- **What needs to be done**:
Could you set down exactly the lines of the data below, starting at the one that holds "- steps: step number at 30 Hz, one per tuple" and ending at the one that holds "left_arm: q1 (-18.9", both included, and only those?
Data listing section start
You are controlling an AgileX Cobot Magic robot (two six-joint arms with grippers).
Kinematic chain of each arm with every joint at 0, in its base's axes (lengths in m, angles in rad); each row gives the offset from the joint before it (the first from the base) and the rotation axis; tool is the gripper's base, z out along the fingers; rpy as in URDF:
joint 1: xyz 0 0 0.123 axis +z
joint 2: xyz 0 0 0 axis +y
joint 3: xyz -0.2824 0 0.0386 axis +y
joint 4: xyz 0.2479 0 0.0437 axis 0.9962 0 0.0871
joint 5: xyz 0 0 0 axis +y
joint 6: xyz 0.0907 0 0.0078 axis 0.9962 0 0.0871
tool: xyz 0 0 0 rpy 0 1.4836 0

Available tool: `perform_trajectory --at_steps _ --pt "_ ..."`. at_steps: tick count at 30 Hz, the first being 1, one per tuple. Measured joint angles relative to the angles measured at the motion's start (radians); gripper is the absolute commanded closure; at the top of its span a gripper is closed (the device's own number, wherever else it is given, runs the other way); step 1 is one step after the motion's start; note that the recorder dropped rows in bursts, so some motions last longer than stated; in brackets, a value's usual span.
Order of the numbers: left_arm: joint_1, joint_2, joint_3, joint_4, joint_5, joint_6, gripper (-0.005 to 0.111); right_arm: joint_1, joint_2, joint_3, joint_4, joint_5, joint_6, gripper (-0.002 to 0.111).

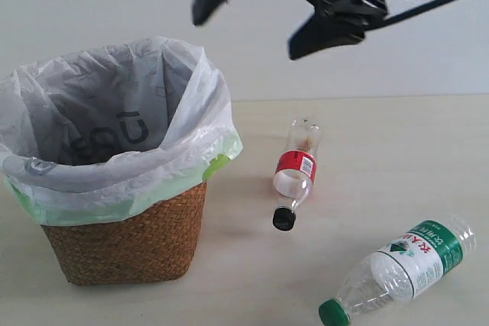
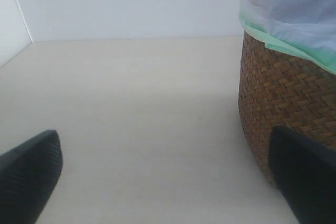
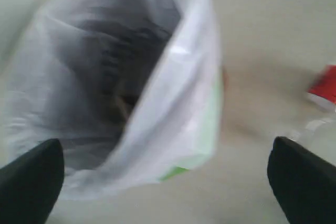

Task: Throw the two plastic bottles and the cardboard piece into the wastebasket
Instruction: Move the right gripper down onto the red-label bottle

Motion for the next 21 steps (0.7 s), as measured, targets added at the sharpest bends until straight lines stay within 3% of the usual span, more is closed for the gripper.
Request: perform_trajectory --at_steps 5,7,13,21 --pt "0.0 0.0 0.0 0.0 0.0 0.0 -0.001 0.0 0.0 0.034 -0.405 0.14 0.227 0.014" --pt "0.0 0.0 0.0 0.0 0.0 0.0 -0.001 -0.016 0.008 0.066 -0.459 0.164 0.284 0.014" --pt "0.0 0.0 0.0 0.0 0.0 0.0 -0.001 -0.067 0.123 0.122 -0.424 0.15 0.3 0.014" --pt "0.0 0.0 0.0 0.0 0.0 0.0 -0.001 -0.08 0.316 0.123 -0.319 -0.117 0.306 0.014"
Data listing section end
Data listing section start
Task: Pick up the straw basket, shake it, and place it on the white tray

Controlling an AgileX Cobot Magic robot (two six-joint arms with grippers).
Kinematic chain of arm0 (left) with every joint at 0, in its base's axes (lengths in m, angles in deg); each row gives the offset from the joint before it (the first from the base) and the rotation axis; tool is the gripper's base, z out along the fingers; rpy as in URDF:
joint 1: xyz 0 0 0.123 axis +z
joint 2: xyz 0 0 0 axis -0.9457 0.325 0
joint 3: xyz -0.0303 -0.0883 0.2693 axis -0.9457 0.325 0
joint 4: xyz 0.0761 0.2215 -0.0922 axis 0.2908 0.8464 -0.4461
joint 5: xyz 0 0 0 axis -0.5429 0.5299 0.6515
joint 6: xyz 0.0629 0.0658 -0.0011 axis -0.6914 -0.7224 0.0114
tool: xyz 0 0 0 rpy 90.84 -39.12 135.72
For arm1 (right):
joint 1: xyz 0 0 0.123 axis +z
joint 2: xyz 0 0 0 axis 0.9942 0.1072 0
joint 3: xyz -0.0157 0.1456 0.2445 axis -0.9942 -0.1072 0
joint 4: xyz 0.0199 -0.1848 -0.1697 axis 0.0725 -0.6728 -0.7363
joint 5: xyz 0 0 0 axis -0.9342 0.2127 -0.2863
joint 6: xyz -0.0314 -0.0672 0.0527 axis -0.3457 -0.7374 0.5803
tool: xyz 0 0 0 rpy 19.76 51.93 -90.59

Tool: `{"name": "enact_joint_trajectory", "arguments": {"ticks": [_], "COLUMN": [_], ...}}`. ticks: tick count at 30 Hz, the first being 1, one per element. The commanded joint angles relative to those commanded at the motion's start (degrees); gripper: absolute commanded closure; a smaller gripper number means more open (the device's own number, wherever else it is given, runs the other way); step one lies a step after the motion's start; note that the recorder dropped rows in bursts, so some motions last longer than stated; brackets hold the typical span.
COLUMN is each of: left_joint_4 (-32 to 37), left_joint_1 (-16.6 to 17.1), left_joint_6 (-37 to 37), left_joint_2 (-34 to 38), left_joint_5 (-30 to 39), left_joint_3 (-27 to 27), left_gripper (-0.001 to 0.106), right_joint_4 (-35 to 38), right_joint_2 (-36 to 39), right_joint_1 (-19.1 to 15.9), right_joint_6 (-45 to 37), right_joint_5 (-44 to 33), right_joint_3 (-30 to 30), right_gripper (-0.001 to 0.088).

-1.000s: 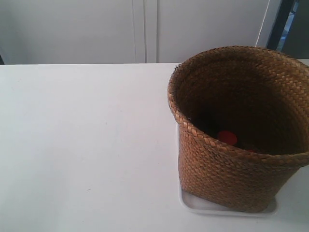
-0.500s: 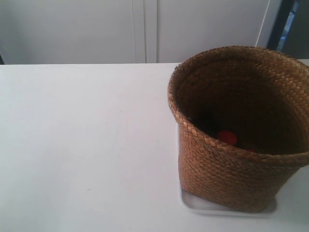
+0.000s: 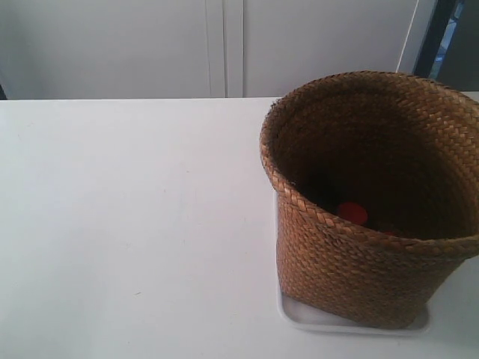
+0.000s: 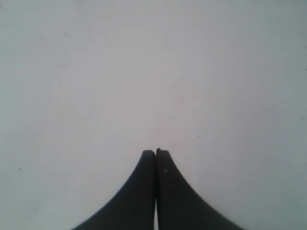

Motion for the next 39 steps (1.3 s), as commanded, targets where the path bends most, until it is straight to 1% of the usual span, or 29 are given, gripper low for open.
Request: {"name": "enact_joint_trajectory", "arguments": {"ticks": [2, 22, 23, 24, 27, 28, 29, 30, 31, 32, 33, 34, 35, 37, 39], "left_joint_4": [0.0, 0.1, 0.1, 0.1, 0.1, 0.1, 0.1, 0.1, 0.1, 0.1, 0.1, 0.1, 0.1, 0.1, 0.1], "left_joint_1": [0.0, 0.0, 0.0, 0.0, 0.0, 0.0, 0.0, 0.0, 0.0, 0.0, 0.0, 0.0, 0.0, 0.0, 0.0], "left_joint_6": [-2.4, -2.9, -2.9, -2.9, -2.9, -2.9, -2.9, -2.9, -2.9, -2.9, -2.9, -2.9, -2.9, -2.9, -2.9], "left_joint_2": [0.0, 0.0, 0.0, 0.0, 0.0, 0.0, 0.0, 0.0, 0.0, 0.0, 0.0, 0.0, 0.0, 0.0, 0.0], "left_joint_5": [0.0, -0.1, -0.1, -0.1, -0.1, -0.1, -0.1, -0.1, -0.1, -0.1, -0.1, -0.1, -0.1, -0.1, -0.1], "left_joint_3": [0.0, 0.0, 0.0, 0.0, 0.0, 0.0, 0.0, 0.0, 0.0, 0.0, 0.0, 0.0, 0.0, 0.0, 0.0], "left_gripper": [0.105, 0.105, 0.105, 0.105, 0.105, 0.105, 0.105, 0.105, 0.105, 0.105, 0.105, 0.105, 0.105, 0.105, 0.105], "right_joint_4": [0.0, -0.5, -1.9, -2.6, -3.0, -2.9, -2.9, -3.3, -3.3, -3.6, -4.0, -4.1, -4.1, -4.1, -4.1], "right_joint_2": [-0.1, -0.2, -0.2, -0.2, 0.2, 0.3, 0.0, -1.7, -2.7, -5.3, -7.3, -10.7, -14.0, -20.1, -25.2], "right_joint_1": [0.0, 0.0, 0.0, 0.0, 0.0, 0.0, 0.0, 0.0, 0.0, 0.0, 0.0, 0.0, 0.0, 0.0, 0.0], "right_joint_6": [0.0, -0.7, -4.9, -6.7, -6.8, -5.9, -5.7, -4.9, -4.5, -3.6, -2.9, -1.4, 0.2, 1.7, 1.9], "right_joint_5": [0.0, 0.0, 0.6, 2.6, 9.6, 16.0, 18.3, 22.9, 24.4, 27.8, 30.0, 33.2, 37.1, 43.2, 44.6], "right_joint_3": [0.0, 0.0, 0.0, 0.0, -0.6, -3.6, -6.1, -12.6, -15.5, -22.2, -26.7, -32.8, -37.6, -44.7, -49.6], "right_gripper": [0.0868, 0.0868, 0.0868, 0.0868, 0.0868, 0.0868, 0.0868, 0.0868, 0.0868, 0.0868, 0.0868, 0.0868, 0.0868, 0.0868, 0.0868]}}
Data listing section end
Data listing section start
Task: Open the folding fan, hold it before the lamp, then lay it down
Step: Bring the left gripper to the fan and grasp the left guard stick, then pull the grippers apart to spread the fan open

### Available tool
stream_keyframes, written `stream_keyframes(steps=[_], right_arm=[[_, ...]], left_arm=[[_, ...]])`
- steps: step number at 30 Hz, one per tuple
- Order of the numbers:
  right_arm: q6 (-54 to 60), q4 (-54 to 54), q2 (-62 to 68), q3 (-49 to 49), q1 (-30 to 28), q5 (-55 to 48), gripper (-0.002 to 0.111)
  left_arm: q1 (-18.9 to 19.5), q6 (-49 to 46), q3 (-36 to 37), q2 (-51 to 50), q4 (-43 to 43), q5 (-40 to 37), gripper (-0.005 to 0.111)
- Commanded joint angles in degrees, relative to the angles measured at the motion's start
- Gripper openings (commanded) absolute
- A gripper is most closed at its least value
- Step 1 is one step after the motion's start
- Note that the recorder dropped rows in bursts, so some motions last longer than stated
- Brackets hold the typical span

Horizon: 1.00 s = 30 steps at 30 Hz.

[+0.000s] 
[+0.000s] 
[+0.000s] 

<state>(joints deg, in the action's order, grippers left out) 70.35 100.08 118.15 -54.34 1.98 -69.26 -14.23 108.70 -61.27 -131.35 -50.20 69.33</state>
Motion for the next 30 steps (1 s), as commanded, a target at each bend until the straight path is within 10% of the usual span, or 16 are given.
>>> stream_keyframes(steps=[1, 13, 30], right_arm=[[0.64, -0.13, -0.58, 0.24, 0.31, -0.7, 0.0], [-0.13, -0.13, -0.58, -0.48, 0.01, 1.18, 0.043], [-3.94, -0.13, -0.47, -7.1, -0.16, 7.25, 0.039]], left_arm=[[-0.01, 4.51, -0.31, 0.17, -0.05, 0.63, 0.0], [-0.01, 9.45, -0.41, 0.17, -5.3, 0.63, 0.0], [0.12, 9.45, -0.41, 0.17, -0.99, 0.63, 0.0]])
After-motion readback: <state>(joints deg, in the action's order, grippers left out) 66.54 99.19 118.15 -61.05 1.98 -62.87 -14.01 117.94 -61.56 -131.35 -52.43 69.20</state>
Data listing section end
- **Exercise output**:
- steps: step number at 30 Hz, one per tuple
- Order of the numbers:
  right_arm: q6 (-54 to 60), q4 (-54 to 54), q2 (-62 to 68), q3 (-49 to 49), q1 (-30 to 28), q5 (-55 to 48), gripper (-0.002 to 0.111)
  left_arm: q1 (-18.9 to 19.5), q6 (-49 to 46), q3 (-36 to 37), q2 (-51 to 50), q4 (-43 to 43), q5 (-40 to 37), gripper (-0.005 to 0.111)

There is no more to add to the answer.